Worth Creech sent around this very well done article last night concerning sediment utilization in coastal Louisiana. We generally try to stay out of this fight — diversion versus dredging — since it seems this truly is an “all of the above” choice. However, I would have to agree that dredging at times seems to be the more practical and tangible approach when compared to its popular and fashionable but largely unproven alternative, engineered diversions. In fact, I would have to agree with this gentleman quoted in the article:
Cooper worries that his 10 grandsons will be senile by the time all the studies are completed. “I know where the sediment is,” he says, lighting a cigar and shouting over the wind and engine noise. “I can show them where it’s at. We’ve got shit-tons of sediment just laying around doing nothing while they study this and study that. They should have 10 dredges out there building land around the clock.”
But the needs are so vast it will surely require a mix of approaches, diffuse and long-term, such as diversions, as well as intense and highly targeted, which is dredging.
Full Text can found be at Al-Jazeera here
By Richard Grant in Carville, Louisiana, Photos by William Widmer for Al Jazeera America, Published on Sunday, November 1, 2015
A hulking old engineering boat moves slowly up the mile-wide Mississippi River. The Dredge Jadwin operates like a gigantic vacuum cleaner, sucking up sediment from the riverbed and spewing it out to the side through a long pipe. “For us, sediment it’s basically a problem,” says Randy Stockton, master of the Jadwin, built in 1933. “It clogs up the shipping channel. It silts in the river ports. The more of it there is, the harder we work to move it. But down on the coast this stuff is like gold dust.”

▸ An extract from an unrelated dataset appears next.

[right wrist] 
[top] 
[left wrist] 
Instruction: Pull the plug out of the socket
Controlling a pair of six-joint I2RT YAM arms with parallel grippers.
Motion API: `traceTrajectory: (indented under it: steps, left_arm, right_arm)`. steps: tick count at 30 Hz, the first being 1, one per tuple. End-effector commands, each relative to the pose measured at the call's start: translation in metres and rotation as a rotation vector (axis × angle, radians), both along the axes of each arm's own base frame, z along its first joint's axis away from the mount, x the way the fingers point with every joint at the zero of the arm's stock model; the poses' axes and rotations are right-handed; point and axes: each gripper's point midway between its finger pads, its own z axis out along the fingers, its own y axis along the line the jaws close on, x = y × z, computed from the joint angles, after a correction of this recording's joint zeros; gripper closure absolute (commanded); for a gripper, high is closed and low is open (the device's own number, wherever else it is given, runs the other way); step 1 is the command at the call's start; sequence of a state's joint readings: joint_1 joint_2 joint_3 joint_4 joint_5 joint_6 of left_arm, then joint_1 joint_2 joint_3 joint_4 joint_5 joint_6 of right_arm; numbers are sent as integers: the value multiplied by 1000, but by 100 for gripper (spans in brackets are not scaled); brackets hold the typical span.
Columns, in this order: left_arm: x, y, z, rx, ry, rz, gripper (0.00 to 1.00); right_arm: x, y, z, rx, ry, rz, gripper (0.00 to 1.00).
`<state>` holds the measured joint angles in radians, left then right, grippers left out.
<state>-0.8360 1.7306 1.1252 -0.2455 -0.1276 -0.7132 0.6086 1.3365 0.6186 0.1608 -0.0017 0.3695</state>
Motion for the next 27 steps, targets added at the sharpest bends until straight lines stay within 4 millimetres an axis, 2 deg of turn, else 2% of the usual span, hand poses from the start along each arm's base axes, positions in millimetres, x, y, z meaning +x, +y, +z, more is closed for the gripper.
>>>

These tiny particles of sand and silt, some of which have washed all the way down the river from North Dakota and Minnesota, are at the center of a heated debate in south Louisiana. According to most scientists and environmentalists, sediment from the Mississippi is the best hope of saving Louisiana’s disappearing coast. They support projects, now in the planning stages, that will divert river water into the eroding coastal marshes, in the hope that sediment will settle, accumulate and form land.
The opponents of these proposed diversion projects, many of whom work in Louisiana’s $2.6 billion seafood industry, are also concerned about coastal land loss. But freshwater from the Mississippi, they say, will destroy the shrimp, oysters and commercial fish species that live in the brackish water of the marshland. Instead, they are calling for dredges like the Jadwin to suck up existing underwater sediment and use it to build land. “Dredge don’t divert” is their rallying cry, plastered on bumpers, placards and T-shirts. Indeed, dredging is a proven, if expensive, method that is already taking place in many areas.